The 49ers will try to keep Colin Kaepernick upright on Sunday. The Packers will try to keep Kaepernick on the ground. It's as simple as that. Like every football game, this one will be a battle in the trenches.
What's makes this matchup – the regular season opener on Sunday at Candlestick Park – different is how each team will go about achieving their straightforward objective.
San Francisco showed its ability to move Kaepernick around in the pocket and in space in its 14-point victory over Green Bay in a NFC Divisional playoff game on Jan. 12. The 49ers signal-caller would rush for 181 yards, including six-point scampers of 20 and 56 yards.
How will the Packers respond nine months after the fact? Linebacker Clay Matthews told ESPN Radio on Tuesday morning that, "since day 1 in OTAs," his unit has worked on defending San Francisco's "read-option, pistol, fake offense for lack of a better term" – a quote that was made to be taken out of context.
The more pertinent talking points from the four-time Pro Bowler: "One of the things that the referees have told us is that when these quarterbacks carry out the fakes, they lose their right as a quarterback, a pocket-passing quarterback, the protection of a quarterback," Matthews said on the air. "So with that, you do have to take your shots on the quarterback, and obviously they're too important to their offense.
"If that means they pull them out of that type of offense and make them run a traditional, drop-back, pocket-style offense, I think that's exactly what we're going for. So you want to put hits as early and often on the quarterback and make them uncomfortable."
This is not bulletin-board material. This is obvious in the way that 49ers right guard Alex Boone wanting to protect Kaepernick is obvious.
"Nobody ever touches 'Kap,'" Boone said after practice Tuesday afternoon. "As an offensive lineman, that's always our No. 1 rule. For us, it's going to be: play our game and be physical early and keep them off of 'Kap.'"
Told that Matthews believes the Packers defense is ready to stop the 49ers success on zone-read plays, tight end Vernon Davis, who will be patrolling the line of scrimmage at times, had a more diplomatic response.
"If that's what he believes in, that's what he believes in," Davis said. "We're the type of team – we try to talk through our actions. I'm a strong believer that actions speak louder than words; I'm sure the team believes in many of the same things."
Matthews and the Green Bay defense, coordinated by longtime coach Dom Capers, can hang its helmet on one other variable entering the teams' opener. Over the weekend, the Packers acquired two former 49ers quarterbacks with varying degrees of understanding of Jim Harbaugh's playbook: third-year pro Scott Tolzien, now a member of the Packers practice squad, spent two seasons mastering it, while veteran Seneca Wallace, a free-agent addition, spent only a week with the 49ers before packing his bags.
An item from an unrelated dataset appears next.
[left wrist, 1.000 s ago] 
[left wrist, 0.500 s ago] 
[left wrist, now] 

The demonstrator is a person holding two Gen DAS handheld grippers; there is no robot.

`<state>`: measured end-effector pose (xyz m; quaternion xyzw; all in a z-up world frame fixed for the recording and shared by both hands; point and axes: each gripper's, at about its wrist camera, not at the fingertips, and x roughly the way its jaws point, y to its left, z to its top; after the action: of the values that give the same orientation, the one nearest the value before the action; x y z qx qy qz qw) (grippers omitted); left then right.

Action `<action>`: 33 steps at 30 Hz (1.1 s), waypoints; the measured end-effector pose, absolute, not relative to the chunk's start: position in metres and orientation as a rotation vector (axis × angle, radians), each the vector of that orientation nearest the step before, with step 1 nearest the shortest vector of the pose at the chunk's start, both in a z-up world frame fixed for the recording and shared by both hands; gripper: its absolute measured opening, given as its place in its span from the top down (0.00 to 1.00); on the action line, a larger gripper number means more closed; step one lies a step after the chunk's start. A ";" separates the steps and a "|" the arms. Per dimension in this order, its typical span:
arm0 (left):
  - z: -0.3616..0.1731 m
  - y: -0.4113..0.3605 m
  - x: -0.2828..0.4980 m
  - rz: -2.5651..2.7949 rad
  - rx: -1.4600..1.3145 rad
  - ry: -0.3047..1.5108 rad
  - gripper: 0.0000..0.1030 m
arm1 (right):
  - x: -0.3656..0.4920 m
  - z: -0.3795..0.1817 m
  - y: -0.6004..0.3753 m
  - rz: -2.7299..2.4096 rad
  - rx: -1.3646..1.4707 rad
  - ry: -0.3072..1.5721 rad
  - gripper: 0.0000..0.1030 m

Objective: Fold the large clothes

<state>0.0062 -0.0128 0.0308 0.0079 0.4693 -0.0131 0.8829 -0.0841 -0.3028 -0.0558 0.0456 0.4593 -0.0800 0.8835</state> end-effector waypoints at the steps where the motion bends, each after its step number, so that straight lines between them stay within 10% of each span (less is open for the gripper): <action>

"I didn't think we put anything in (to our game plan) that he can take and give away," Davis said of Wallace's ability to share secrets with his new employer. "Even with Tolzien, he can go over there and say what he want… That's a unique thing about this (49ers coaching) staff is they always prepare for the worst and with Tolzien leaving and going over there to the Packers, we have to prepare for the worst."